◆ **INPUT DATA**
########################################
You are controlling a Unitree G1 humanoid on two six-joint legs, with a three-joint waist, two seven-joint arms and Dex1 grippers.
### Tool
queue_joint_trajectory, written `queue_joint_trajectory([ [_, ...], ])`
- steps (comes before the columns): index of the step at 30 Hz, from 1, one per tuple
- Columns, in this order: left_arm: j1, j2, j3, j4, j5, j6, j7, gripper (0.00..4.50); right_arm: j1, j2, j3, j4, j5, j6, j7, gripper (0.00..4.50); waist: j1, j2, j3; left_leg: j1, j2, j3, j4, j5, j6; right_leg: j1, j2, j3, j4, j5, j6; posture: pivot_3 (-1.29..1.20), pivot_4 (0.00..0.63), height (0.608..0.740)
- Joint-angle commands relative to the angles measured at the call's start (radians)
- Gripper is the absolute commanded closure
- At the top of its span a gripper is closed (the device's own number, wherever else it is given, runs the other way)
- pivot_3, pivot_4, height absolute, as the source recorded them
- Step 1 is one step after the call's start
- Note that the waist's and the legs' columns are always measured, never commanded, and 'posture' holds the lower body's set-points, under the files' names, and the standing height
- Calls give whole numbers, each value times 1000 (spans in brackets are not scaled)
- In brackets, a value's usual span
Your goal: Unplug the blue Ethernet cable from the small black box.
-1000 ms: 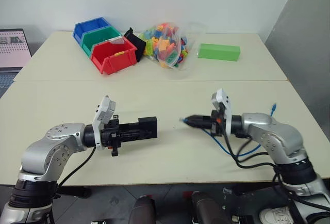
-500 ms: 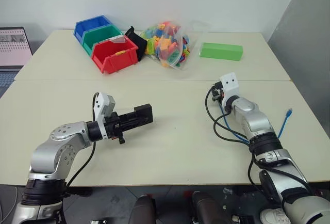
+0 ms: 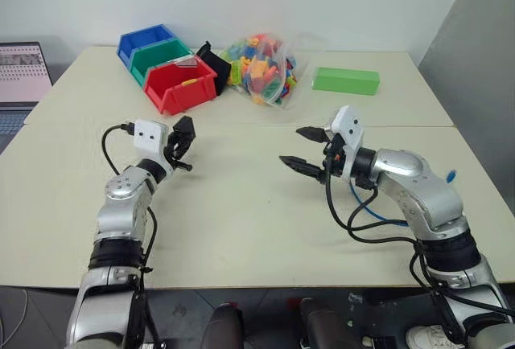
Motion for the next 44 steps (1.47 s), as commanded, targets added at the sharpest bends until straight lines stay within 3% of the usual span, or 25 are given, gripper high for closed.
queue_joint_trajectory([
  [1,-31,-29,-11,116,35,-125,-12,3715,-36,-2,-2,-29,2,29,-3,576,3,0,0,0,0,0,0,0,0,0,0,0,0,0,0,0,150,740],
  [6,-27,-48,-10,219,37,-176,-61,3715,-48,2,18,-20,-21,34,-2,576,7,0,0,0,0,0,0,0,0,0,0,-1,0,0,0,0,150,740],
  [7,-25,-48,-7,233,36,-179,-68,3012,-48,3,20,-20,-22,34,-2,525,7,0,0,0,0,0,0,0,0,0,0,-1,0,0,0,0,150,740],
  [9,-16,-50,3,246,26,-174,-83,2726,-46,5,24,-21,-25,34,-2,525,7,0,0,0,0,0,0,0,0,0,0,-1,0,0,0,0,150,740],
  [14,20,-49,21,206,6,-158,-99,1520,-40,9,35,-27,-34,37,0,525,5,0,0,0,0,0,0,0,0,0,0,-1,0,0,0,0,150,740],
  [19,138,-25,37,-7,-24,2,-89,401,-19,10,36,-45,-34,51,-10,525,-4,0,0,1,0,1,0,0,0,0,0,0,1,0,0,0,150,740],
  [24,293,52,52,-324,-56,196,-113,401,52,0,15,-69,-44,57,-46,525,-15,0,0,1,1,0,-1,0,0,0,0,0,1,0,0,0,150,740],
  [28,432,218,84,-559,-89,296,-246,401,140,-65,-59,-95,-12,61,-20,525,-17,0,0,1,1,0,-1,0,0,0,0,3,1,-1,1,0,150,740],
  [36,472,423,138,-699,-226,458,-479,401,139,-199,-162,-24,58,59,107,525,-10,0,1,2,1,0,-1,0,0,0,-1,2,-1,-3,4,0,150,740],
  [44,446,479,156,-727,-272,522,-538,401,137,-228,-194,36,45,36,109,525,-15,1,2,2,1,0,-2,0,0,0,0,3,-1,-3,3,0,150,740],
])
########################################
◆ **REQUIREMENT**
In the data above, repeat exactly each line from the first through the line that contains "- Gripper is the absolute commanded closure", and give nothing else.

◆ **SOLUTION TO THE PROBLEM**
You are controlling a Unitree G1 humanoid on two six-joint legs, with a three-joint waist, two seven-joint arms and Dex1 grippers.
### Tool
queue_joint_trajectory, written `queue_joint_trajectory([ [_, ...], ])`
- steps (comes before the columns): index of the step at 30 Hz, from 1, one per tuple
- Columns, in this order: left_arm: j1, j2, j3, j4, j5, j6, j7, gripper (0.00..4.50); right_arm: j1, j2, j3, j4, j5, j6, j7, gripper (0.00..4.50); waist: j1, j2, j3; left_leg: j1, j2, j3, j4, j5, j6; right_leg: j1, j2, j3, j4, j5, j6; posture: pivot_3 (-1.29..1.20), pivot_4 (0.00..0.63), height (0.608..0.740)
- Joint-angle commands relative to the angles measured at the call's start (radians)
- Gripper is the absolute commanded closure

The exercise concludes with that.